What needs to be done – Your task is to reproduce the listing exactly, without its images.

Exercise data –
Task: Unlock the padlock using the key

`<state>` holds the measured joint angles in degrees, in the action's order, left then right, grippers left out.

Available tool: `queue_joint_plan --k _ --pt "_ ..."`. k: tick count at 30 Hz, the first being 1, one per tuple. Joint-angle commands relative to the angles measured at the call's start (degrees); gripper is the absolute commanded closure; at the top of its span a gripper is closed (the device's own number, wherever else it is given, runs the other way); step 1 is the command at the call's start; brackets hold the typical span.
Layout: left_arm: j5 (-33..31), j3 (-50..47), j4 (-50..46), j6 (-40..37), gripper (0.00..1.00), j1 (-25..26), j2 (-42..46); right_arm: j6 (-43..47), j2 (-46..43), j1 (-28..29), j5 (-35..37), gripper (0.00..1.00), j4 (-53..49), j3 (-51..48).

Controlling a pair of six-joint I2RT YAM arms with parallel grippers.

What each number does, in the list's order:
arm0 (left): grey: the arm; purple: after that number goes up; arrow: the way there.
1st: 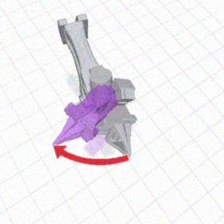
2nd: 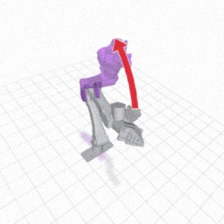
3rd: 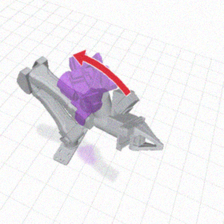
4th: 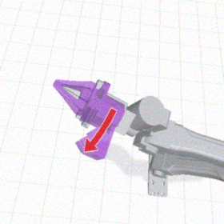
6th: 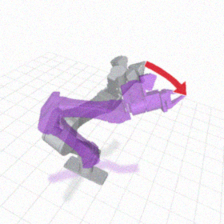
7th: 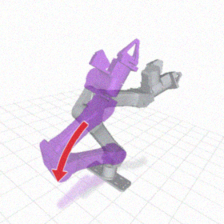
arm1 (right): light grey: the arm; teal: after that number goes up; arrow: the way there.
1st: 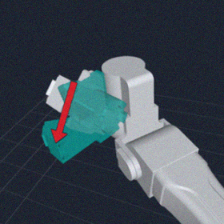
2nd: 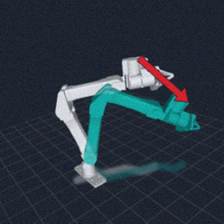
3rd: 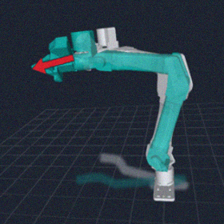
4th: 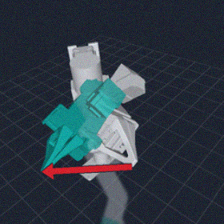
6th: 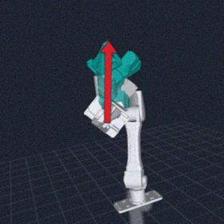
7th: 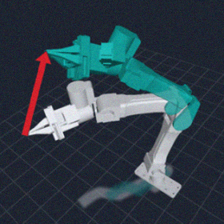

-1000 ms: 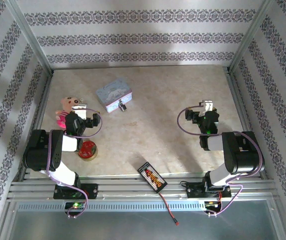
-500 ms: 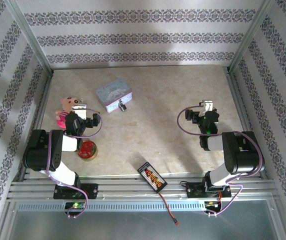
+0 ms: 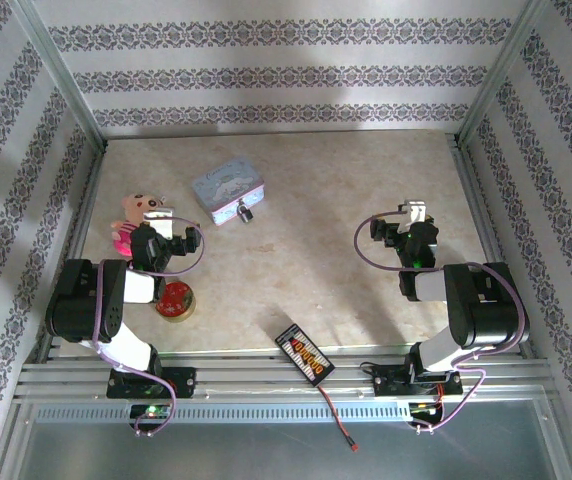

Exercise solution –
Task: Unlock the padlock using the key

`<state>` holds the measured joint angles in degrees, in the action's order, left then right, grippers left out.

Available tool: `queue_joint_plan --k _ --pt "_ ..."`. k: tick count at 30 Hz, the first being 1, one per tuple. Joint-angle commands relative to the angles measured at the call's start (degrees); gripper is the absolute commanded closure; at the top of its span a gripper is closed (the device's own number, wherever else it is given, runs the other way); step 1 is the command at the call's start; brackets hold the typical span.
Layout: left_arm: j5 (-33..31), j3 (-50..47), j4 (-50..46), j6 (-40..37), gripper (0.00..1.00), j1 (-25..26), j2 (-42..46); right_arm: j6 (-43..47), j2 (-46..43), j1 (-28..29), j5 (-35..37), gripper (0.00..1.00), j4 (-53..49), j3 (-51..48).

Controlling a pair of six-joint I2RT YAM arms with parallel grippers.

What each number does, in the list's order:
arm0 (left): grey: the arm; purple: after that number goes up; arrow: the way there.
1st: 
2nd: 
3rd: 
4th: 
6th: 
7th: 
arm1 (right): light grey: the arm; teal: after that number goes up; arrow: the way there.
1st: 
2nd: 
3rd: 
4th: 
6th: 
7th: 

-1000 ms: 
-500 ms: 
+0 ms: 

Nothing further remains in the output.